Retirement Income: Where Retirees Can Earn 7% to 15% Yields
This Market Niche Pays Reliable Retirement Income
Struggling to generate reliable retirement income? You’re not alone.
Thanks to today’s low interest rates, thousands of retirees now labor to make ends meet. Income hunters have ventured into all sorts of investments in the search for yield: junk bonds, master limited partnerships (MLPs), and real estate investment trusts (REITs).
But when the next recession hits, many of these high-yield securities will slash their payouts.
But what if you could earn 7.0% to 15% yields from sound U.S. companies? Actually, that’s exactly the situation we’ve found in one quiet corner of the investment world: preferred stocks. These hybrid securities are a cross between stocks and bonds. And in today’s low-interest-rate world, they’ve emerged as a popular source for retirement income.
Admittedly, preferred shares have their downsides.

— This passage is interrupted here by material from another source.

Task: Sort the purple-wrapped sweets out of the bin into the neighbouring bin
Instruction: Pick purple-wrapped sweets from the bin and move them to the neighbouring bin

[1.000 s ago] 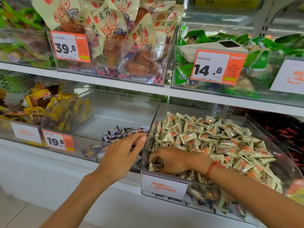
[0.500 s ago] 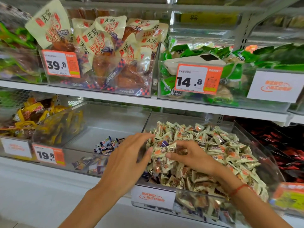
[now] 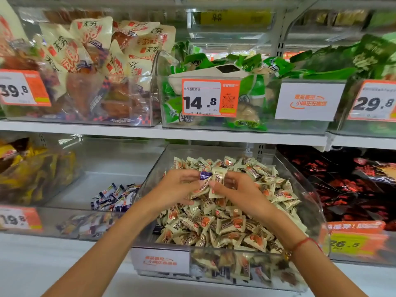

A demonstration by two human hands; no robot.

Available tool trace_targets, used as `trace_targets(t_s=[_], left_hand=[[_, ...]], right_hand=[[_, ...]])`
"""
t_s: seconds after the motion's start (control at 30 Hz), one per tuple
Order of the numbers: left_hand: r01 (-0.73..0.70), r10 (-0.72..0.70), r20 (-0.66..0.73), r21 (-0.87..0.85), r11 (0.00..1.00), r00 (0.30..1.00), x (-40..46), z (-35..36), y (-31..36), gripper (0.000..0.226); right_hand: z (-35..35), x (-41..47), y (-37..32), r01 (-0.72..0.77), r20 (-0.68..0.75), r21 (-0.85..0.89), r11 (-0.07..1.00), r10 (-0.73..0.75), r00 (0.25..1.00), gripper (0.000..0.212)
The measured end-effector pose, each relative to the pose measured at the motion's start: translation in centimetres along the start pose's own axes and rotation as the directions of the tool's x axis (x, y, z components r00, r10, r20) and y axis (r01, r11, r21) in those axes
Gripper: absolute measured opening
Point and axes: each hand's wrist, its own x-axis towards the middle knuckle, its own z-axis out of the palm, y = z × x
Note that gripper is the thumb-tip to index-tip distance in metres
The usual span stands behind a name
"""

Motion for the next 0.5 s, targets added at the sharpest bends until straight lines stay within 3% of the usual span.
trace_targets(t_s=[0.13, 0.2, 0.33, 0.4, 0.5], left_hand=[[0.025, -0.028, -0.042, -0.064, 0.998, 0.999, -0.3, 0.9, 0.0, 0.028], [0.01, -0.022, -0.092, -0.127, 0.992, 0.995, -0.5, 0.9, 0.2, 0.02], [-0.057, 0.027, -0.185, -0.16, 0.985, 0.982, -1.2, 0.5, 0.9, 0.015], [-0.123, 0.104, -0.258, -0.061, 0.991, 0.961, -1.8, -0.1, 0.8, 0.011], [-0.18, 0.276, -0.423, 0.253, 0.951, 0.863, -3.0, -2.3, -0.2, 0.016]], right_hand=[[0.3, 0.1, -0.4, -0.066, 0.024, 0.101, 0.993, 0.063, 0.998, 0.039], [0.2, 0.2, -0.9, -0.036, -0.036, 0.107, 0.994, 0.041, 0.999, 0.03], [0.5, 0.4, -1.7, 0.024, -0.106, 0.124, 0.992, -0.01, 0.994, 0.035], [0.4, 0.6, -2.0, 0.055, -0.127, 0.091, 0.994, -0.043, 0.991, 0.038], [-0.9, 1.2, -2.0, 0.081, -0.301, -0.116, 0.99, -0.113, 0.947, 0.026]])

For one, shareholders stand closer to the back of the line to get paid in the event of a bankruptcy. Preferreds, therefore, tend to have more risk than traditional bonds and fixed-income products. And because their payments are fixed, they have less upside in the event the company prospers.
JPMorgan Chase & Co. (NYSE:JPM) is a great case in point. The banking giant offers several series of preferred shares paying dividend yields between six and eight percent per year. That figure looks attractive, especially compared to the one- and two-percent payouts on U.S. Treasury bonds.
JPM preferred stock owners, though, would be disappointed after comparing their profits to the firm’s common shares, which have surged 21% over the past year.
But preferred stocks come with certain protections, which make them attractive to retirees. Companies, for instance, have a contractual obligation to pay their preferred investors before their common stockholders see one red cent. A dividend-paying firm would have to eliminate its distribution before reducing its preferred payments.
Most preferred distributions, furthermore, are cumulative. So if a company skips a dividend, it has to make up any missed payments before returning any cash to common shareholders. These features provide an extra level of safety for owners, which explains why preferreds often hold up better in downturns.
Investors saw these protections pay off at Wells Fargo & Co (NYSE:WFC). In 2016, common shares of the financial giant plunged after widespread corruption was revealed at the bank. The price of preferred shares, however, barely budged, as the scandal had little chance of interrupting payments to investors.
Moreover, preferred stocks often come with large, usually fixed, payouts. Many blue-chip companies issue these securities with upfront yield that’s three to four times larger than that of their common shares. And for investors willing to take a little more risk, it’s not uncommon to find some preferred shares paying yields as high as 15%.
This explains why some of the smartest investors on the planet have started sinking more cash into preferred stocks.
Warren Buffett, for instance, has opted for preferreds over common shares in more and more cases . The most recent example includes Occidental Petroleum Corporation (NYSE:OXY). The billionaire investor purchased $10.0 billion of OXY preferred stock, which pays an eight percent annual dividend. (Source: “Want to invest like Warren Buffett? Here are the ins and outs of buying preferred stock,” CNBC, May 19, 2019.)
Granted, Buffett has access to deals that are off-limits to the average retiree. But investors should take note that some of the world’s smartest money managers have shifted money from common stocks to preferred shares. Their combination of safety and yield makes for a smart option compared to low-yield bonds and risky dividend stocks.
In a world of zero-percent interest rates, preferred stocks make for a smart retirement income stream.